_What needs to be done_
The records follow. Filter them to the lines that hold "things".

[Data items]
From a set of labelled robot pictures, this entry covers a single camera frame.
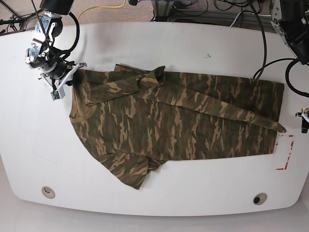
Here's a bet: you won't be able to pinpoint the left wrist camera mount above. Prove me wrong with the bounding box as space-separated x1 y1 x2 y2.
295 107 309 123

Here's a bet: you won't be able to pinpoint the table cable grommet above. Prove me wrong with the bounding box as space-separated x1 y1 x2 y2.
253 193 267 205
42 187 56 199

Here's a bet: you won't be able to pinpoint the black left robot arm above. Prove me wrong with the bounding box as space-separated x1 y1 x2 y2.
247 0 309 98

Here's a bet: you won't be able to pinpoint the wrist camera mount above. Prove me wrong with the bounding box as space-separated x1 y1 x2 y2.
38 62 87 101
295 107 309 123

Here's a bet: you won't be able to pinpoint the black tripod legs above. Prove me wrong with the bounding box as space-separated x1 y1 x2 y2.
0 0 37 36

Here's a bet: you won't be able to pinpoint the right table cable grommet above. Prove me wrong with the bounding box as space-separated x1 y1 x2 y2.
253 193 267 205

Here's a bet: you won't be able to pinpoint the left table cable grommet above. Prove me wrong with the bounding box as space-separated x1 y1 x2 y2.
42 187 56 199

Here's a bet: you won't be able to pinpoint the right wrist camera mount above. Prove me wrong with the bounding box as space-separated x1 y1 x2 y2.
38 62 87 101

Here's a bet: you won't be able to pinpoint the white cable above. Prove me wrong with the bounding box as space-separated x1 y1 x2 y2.
229 9 273 28

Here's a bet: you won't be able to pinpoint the camouflage T-shirt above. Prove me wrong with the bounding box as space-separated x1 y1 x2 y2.
70 64 286 189

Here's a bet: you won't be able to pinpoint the aluminium frame post base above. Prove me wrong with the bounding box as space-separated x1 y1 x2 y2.
151 0 175 22

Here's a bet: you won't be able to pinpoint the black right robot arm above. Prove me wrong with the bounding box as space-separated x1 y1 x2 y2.
25 0 80 84

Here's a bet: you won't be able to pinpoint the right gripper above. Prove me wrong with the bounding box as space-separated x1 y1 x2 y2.
47 64 73 85

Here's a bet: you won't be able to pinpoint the red tape rectangle marking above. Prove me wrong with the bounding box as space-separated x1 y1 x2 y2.
274 134 294 171

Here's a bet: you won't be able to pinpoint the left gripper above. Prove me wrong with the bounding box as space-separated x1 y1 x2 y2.
301 116 308 133

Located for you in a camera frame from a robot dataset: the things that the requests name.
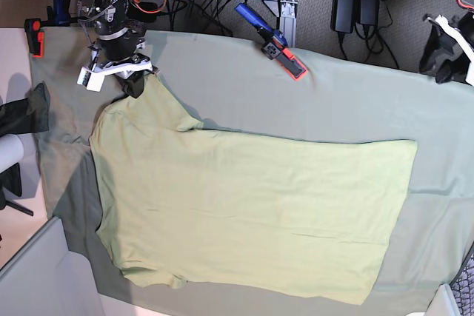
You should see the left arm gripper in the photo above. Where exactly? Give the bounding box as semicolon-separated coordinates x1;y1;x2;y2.
418;14;473;84

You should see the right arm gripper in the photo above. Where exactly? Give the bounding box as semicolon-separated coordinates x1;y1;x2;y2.
88;36;153;98

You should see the light green T-shirt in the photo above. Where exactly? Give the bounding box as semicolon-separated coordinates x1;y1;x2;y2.
90;75;418;305

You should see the robot arm at left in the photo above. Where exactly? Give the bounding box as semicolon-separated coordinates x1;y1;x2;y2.
418;13;473;86

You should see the robot arm at right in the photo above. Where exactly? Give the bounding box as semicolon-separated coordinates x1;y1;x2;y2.
77;0;156;98

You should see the grey-green table cloth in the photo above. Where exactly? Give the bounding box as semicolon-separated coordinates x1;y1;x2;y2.
30;27;473;315

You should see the dark cloth hanging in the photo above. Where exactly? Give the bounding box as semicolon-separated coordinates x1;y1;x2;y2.
0;83;50;136

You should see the black power brick pair left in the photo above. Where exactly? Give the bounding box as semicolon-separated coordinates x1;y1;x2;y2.
330;0;354;33

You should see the white cylinder roll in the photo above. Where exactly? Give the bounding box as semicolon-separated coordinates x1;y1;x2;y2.
0;134;24;173

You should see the blue orange bar clamp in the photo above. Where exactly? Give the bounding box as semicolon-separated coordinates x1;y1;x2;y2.
235;3;307;81

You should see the grey white bin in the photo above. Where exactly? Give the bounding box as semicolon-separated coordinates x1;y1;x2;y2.
1;218;104;315

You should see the patterned chair corner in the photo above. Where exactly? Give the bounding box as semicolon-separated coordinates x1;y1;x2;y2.
450;246;474;316

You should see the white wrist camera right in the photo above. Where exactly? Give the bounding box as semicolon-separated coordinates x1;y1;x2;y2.
77;67;105;92

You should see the aluminium frame post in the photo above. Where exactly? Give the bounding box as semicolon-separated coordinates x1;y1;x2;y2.
278;0;300;47

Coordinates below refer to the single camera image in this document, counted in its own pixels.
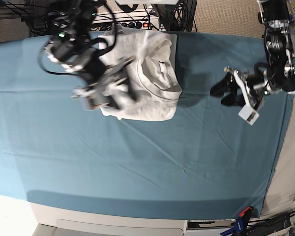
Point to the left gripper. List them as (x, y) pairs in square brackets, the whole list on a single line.
[(239, 88)]

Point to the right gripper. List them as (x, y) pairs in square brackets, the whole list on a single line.
[(111, 86)]

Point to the white T-shirt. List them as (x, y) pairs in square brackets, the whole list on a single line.
[(151, 75)]

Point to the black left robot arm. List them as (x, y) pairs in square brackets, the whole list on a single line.
[(279, 44)]

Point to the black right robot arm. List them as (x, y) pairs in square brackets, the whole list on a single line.
[(72, 47)]

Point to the black power strip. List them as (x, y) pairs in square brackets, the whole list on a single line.
[(139, 25)]

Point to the teal table cloth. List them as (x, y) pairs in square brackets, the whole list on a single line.
[(204, 163)]

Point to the orange blue clamp bottom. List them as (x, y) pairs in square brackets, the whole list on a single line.
[(239, 228)]

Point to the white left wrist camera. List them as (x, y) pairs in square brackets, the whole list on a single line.
[(248, 114)]

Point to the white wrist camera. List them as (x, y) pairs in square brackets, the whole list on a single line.
[(248, 114), (90, 103)]

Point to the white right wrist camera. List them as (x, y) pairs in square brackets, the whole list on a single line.
[(90, 103)]

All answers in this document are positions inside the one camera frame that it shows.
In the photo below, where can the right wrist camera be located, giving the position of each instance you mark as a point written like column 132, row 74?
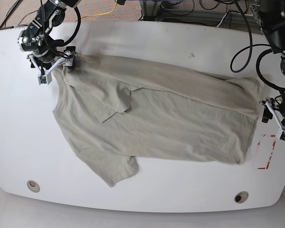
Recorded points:
column 45, row 79

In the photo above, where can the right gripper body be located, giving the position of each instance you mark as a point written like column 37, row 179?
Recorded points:
column 44, row 67

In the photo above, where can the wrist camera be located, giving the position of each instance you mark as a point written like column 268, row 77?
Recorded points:
column 281, row 135
column 45, row 79

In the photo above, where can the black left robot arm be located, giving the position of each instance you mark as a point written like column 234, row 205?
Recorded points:
column 270, row 16

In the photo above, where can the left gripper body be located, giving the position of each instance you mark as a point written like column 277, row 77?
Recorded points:
column 277, row 108

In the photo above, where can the left table grommet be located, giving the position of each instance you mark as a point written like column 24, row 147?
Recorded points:
column 33, row 186

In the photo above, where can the right table grommet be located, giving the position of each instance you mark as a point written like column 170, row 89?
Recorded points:
column 241, row 197

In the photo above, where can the aluminium table leg frame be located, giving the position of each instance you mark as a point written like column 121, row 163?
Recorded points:
column 152, row 10

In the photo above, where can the red tape marking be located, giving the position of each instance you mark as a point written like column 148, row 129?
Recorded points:
column 264, row 151

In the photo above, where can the beige t-shirt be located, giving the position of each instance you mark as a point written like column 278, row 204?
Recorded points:
column 112, row 110

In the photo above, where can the table grommet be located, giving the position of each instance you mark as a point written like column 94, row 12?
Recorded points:
column 241, row 197
column 33, row 186

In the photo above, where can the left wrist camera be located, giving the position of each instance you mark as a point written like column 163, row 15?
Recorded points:
column 281, row 135

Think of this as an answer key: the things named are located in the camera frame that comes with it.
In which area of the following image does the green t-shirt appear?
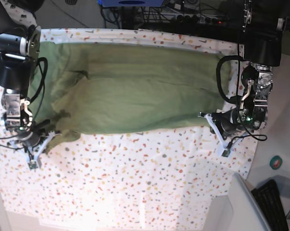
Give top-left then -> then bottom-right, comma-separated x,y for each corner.
30,42 -> 224,151

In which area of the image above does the black keyboard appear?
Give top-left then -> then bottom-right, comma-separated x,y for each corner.
252,179 -> 289,231

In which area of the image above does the green tape roll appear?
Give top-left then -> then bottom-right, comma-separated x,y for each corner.
269,155 -> 283,170

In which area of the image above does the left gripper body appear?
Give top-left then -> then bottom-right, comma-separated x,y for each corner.
215,112 -> 242,140

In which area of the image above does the white monitor edge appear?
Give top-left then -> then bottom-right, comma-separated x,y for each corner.
228,173 -> 271,231

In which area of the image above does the blue box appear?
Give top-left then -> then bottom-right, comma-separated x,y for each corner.
98,0 -> 170,7

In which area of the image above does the terrazzo patterned tablecloth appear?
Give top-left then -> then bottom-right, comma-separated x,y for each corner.
0,29 -> 257,230

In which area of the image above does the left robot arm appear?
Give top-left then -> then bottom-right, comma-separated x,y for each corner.
212,0 -> 285,140

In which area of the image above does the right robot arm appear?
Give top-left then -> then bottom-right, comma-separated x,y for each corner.
0,25 -> 48,148

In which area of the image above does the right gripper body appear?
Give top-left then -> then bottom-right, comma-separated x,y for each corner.
17,128 -> 45,147

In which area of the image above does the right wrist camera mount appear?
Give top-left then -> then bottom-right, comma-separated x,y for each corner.
8,131 -> 61,170

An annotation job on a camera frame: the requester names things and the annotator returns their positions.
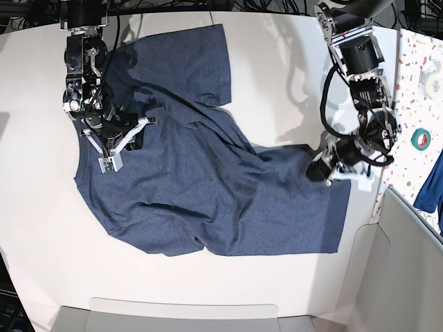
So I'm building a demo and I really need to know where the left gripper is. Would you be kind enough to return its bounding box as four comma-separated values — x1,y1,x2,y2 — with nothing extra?
306,136,368,183

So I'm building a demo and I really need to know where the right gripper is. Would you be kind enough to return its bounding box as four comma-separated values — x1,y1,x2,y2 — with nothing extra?
84,107,140,152

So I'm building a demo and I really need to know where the dark blue printed t-shirt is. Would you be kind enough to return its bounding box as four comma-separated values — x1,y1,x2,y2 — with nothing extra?
75,24,351,256

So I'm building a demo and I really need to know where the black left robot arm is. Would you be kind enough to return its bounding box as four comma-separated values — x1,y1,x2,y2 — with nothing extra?
306,1,401,182

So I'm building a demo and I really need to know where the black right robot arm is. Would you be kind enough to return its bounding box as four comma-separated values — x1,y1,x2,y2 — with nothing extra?
60,1,143,156

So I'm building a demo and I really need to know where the green tape roll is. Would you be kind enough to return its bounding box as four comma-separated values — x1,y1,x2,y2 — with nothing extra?
410,128,431,151

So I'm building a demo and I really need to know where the blue cloth at right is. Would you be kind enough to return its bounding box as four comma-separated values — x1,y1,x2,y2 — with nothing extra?
413,159,442,219

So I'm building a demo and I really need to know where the terrazzo patterned side surface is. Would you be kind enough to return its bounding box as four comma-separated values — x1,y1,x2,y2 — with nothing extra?
372,29,442,233

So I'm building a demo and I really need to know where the clear tape dispenser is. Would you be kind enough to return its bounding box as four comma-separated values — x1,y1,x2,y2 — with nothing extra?
419,59,442,102

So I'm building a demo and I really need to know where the grey front divider panel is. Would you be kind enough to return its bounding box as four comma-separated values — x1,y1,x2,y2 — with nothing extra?
51,297,314,331

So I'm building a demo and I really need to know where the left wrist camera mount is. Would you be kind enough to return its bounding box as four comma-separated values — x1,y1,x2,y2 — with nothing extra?
311,134,377,193

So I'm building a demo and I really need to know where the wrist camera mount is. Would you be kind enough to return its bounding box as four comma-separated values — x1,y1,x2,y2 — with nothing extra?
80,117,159,174
311,134,377,193

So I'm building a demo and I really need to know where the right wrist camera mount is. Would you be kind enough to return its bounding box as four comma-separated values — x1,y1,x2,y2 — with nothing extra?
80,117,159,174

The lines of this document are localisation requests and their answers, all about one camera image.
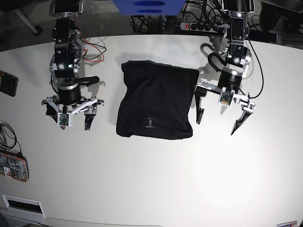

_Output of the exercise_
Located for you in a camera frame from a robot dataset: the things that the requests name.
Think of this as an answer key: the things named are located in the camera frame that comes with it.
An annotation job on a camera frame: the requester names things and the annotator returns their positions.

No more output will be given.